▶ [ABOUT THIS TASK] A letter-for-letter copy of the listing is required, with no pictures in it.

▶ [DATA PROVIDED]
>>>>>

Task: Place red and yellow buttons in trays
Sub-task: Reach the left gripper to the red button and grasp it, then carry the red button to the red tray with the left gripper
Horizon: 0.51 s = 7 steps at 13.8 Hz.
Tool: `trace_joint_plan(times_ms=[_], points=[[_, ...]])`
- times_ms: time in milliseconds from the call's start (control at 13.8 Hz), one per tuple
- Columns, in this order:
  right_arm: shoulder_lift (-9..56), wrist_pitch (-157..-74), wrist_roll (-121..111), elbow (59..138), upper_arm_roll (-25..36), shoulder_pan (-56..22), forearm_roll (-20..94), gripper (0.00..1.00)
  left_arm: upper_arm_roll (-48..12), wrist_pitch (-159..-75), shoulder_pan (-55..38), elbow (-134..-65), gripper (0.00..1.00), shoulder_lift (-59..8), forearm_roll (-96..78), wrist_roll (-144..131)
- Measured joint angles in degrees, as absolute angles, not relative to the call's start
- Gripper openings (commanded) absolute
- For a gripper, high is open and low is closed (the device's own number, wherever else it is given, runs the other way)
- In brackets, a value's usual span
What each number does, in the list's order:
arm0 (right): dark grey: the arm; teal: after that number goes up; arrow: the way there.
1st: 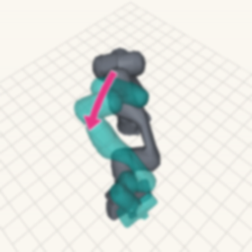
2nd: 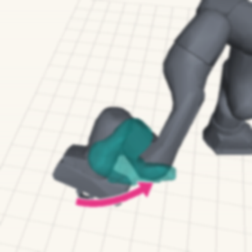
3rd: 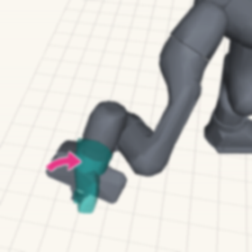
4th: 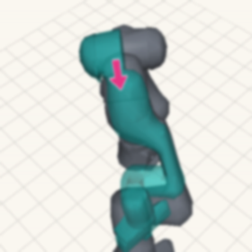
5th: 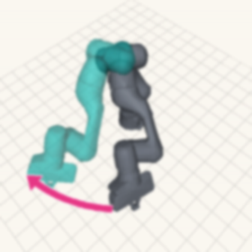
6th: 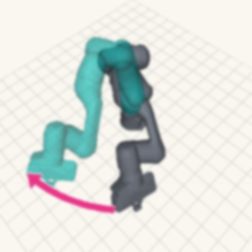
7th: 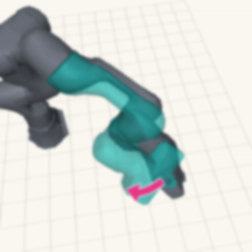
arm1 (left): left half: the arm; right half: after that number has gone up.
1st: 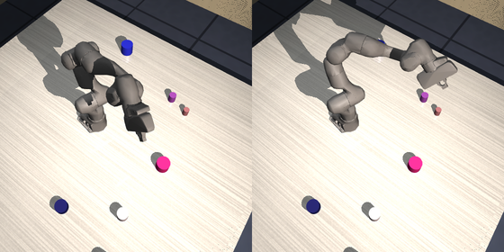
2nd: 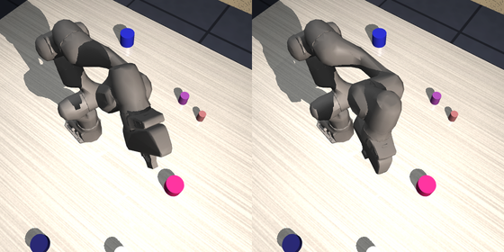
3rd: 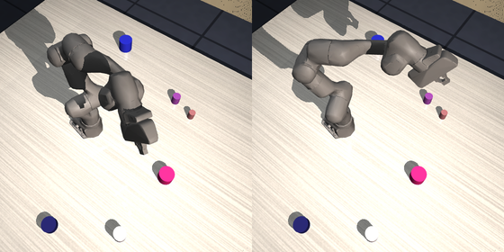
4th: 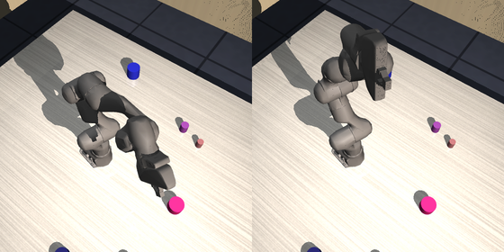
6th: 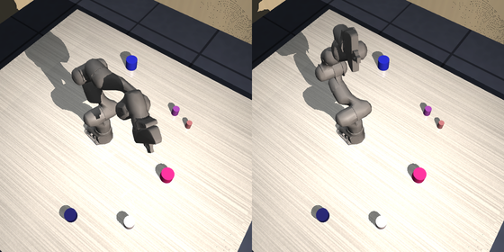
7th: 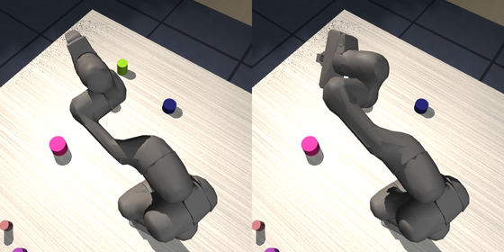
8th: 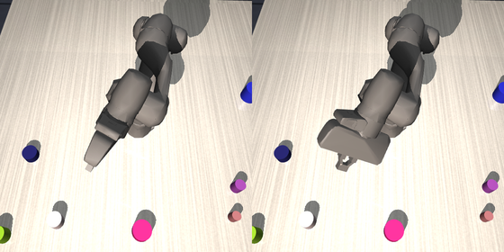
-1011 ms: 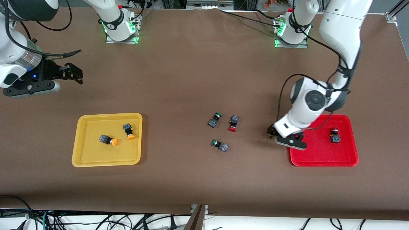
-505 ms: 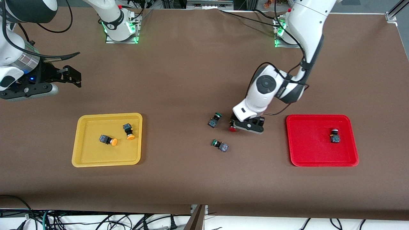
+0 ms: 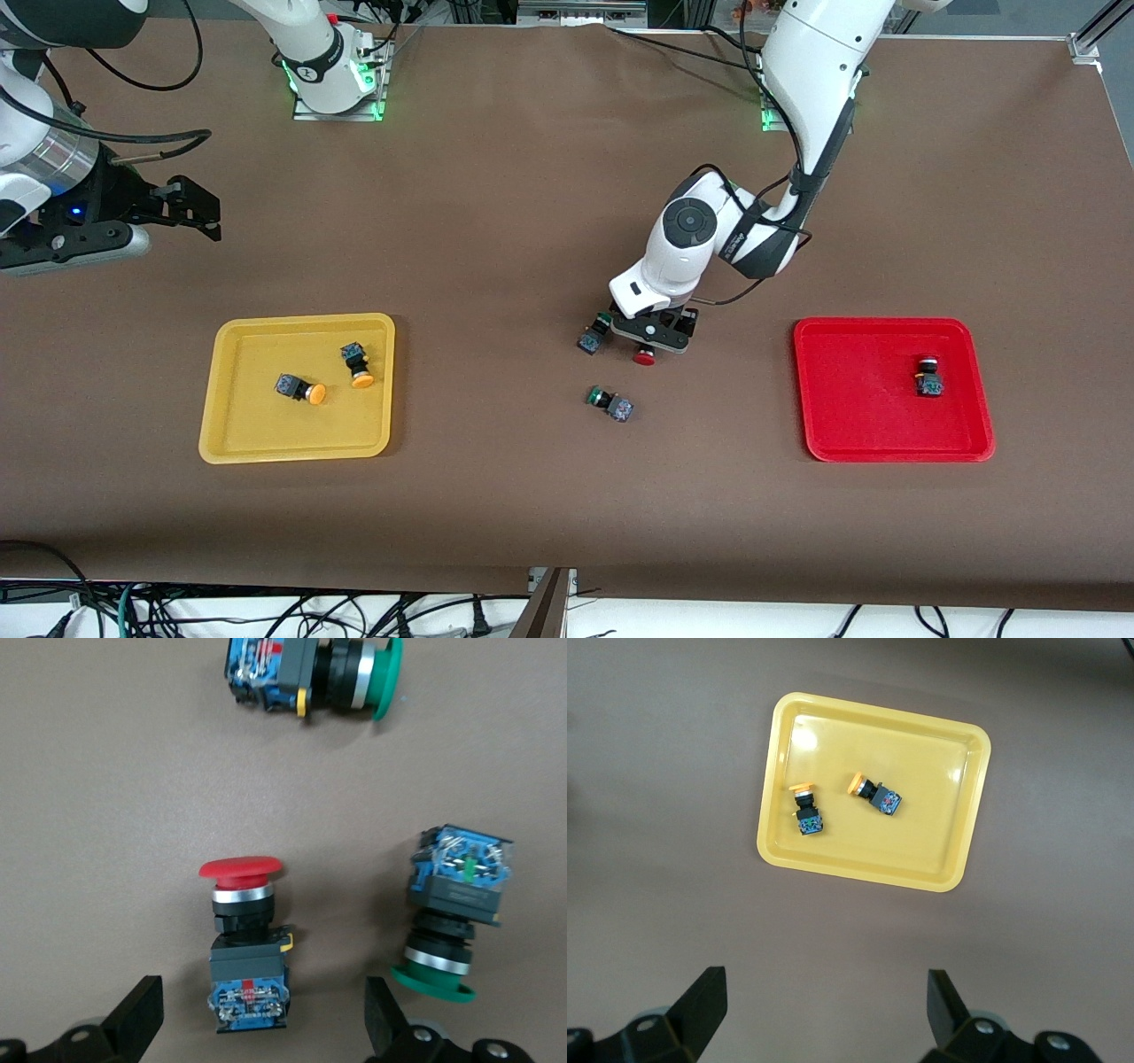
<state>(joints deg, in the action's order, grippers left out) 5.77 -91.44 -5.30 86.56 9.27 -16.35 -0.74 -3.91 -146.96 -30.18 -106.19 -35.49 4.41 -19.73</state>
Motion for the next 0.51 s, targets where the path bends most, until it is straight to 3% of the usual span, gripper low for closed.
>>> trace_joint_plan(times_ms=[361, 433, 505], points=[[5.8, -91.2, -5.3, 86.6, 9.3, -16.2, -0.7, 1.00, -3.8, -147.1, -30.2, -105.2, 1.00, -37.0, 4.4, -19.7], [5.8, -91.2, -5.3, 86.6, 9.3, -16.2, -0.7, 1.00, -3.7, -147.1, -30.2, -104.7, 0.91, -37.3, 4.4, -19.7], [5.9, -91.2, -5.3, 86.6, 9.3, -16.2, -0.6, 1.00, -3.7, -147.1, -30.2, -104.3, 0.76, -37.5, 4.4, -19.7]])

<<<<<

▶ [ANSWER TO THE PROBLEM]
Task: Place red and yellow buttons in trays
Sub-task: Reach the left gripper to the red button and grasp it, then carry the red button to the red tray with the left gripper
Horizon: 0.51 s = 7 steps at 13.8 Hz.
Tool: `trace_joint_plan(times_ms=[_], points=[[_, ...]])`
- times_ms: time in milliseconds from the call's start (control at 13.8 Hz), one per tuple
- Columns, in this order:
  right_arm: shoulder_lift (-9..56), wrist_pitch (-157..-74), wrist_roll (-121..111), elbow (59..138), upper_arm_roll (-25..36), shoulder_pan (-56..22), forearm_roll (-20..94), gripper (0.00..1.00)
  left_arm: upper_arm_roll (-48..12), wrist_pitch (-159..-75), shoulder_pan (-55..38), elbow (-134..-65), gripper (0.00..1.00), shoulder_lift (-59..8), forearm_roll (-96..78), wrist_roll (-144..131)
- Measured joint angles in degrees, as absolute angles, not relative to the call's start
- Gripper openings (commanded) absolute
- For a gripper, high is open and low is closed (the device's own number, wherever else it is given, runs the other way)
- In brackets, a value's usual span
What each number does, in the list's order:
arm0 (right): dark grey: the arm; teal: after that number goes up; arrow: the way there.
1st: 
2nd: 
3rd: 
4th: 
5th: 
6th: 
7th: 
arm1 (left): left half: the arm; right half: after that number has gone up.
1st: 
2nd: 
3rd: 
4th: 
6th: 
7th: 
8th: 
-1011 ms: 
-505 ms: 
+0 ms: 
<state>(joints deg, in the action's order, grippers left out) 5.77 -91.44 -5.30 86.56 9.27 -16.35 -0.74 -3.91 -146.96 -30.18 -106.19 -35.49 4.41 -19.73</state>
Motion for the next 0.51 s, targets where the path bends most, until it is straight to 3% of the usual span, gripper low for closed.
>>> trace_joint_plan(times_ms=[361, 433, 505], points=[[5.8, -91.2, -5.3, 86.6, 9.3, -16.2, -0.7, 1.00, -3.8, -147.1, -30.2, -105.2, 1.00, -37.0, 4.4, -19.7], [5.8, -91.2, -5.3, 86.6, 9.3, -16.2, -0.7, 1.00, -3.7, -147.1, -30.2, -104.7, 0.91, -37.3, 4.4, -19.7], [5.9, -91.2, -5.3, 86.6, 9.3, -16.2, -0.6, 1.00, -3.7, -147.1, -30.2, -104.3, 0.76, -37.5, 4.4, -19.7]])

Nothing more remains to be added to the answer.